Appendix A. Using Regular Expressions in Apache
A number of the Apache web server's configuration
directives permit (or require!) the use of what are called
regular expressions. Regular expressions are used to
determine if a string, such as a URL or a user's
name, matches a pattern.
There are numerous resources that cover regular expressions in
excruciating detail, so this appendix is not designed to be a
tutorial for their use. Instead, it documents the specific features
of regular expressions used by Apache—what's
available and what isn't. Even though there are
quite a number of regular expression packages, with differing feature
sets, there are some commonalities among them. The Perl language, for
instance, has a particularly rich set of regular expressions but only
a small subset of them are available in the Apache regex library,
which is different from Perl's.
Regular expressions, as mentioned, are a language that allows you to
determine if a particular string or variable looks like some pattern.

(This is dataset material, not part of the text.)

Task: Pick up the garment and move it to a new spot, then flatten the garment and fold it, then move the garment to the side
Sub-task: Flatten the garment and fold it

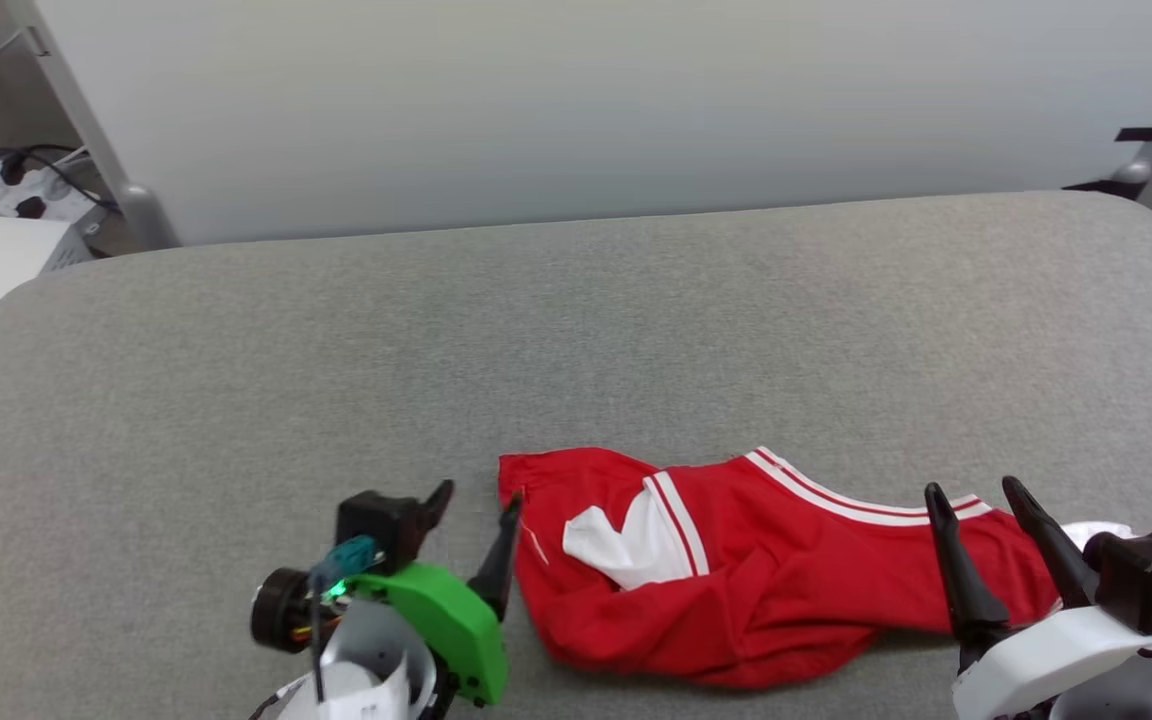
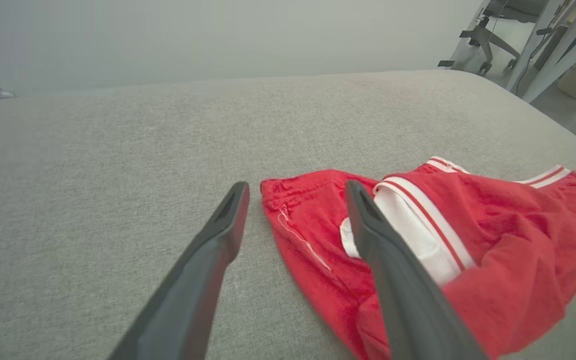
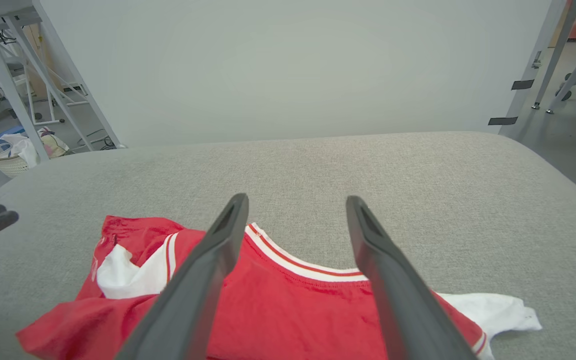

For example, you may wish to determine if a particular string is all
uppercase, or if it contains at least 3 numbers, or perhaps if it
contains the word "monkey" or
"Monkey." Regular expressions
provide a vocabulary for talking about these sort of tests. Most
modern programming languages contain some variety of regular
expression library, and they tend to have a large number of things in
common, although they may differ in small details.
Apache 1.3 uses a regular
expression library called
hsregex,
so called because it was developed by Henry
Spencer. Note
that this is the same regular expression library used in
egrep, which is the same thing as
grep on many Unixish platforms.
Apache 2.0 uses a somewhat more full-featured regular expression
library called Perl Compatible
Regular Expressions (PCRE), so called because it implements many of
the features available in the regular expression engine that comes
with the Perl programming language. While this appendix does not
attempt to communicate all the differences between these two
implementations, you should know that hsregex is
a subset of PCRE, as far as functionality goes, so everything you can
do with regular expressions in Apache 1.3, you can do in 2.0, but not
necessarily the other way around.
To grossly simplify, regular expressions implement two kinds of
characters. Some characters mean exactly what they say (for example,
a G appearing in a regular expression will usually
mean the literal character G), while some characters have special
significance (for example, the period (.) will match any character at
all—a wildcard character). Regular expressions can be composed
of these characters to represent (almost) any desired pattern
appearing in a string.
|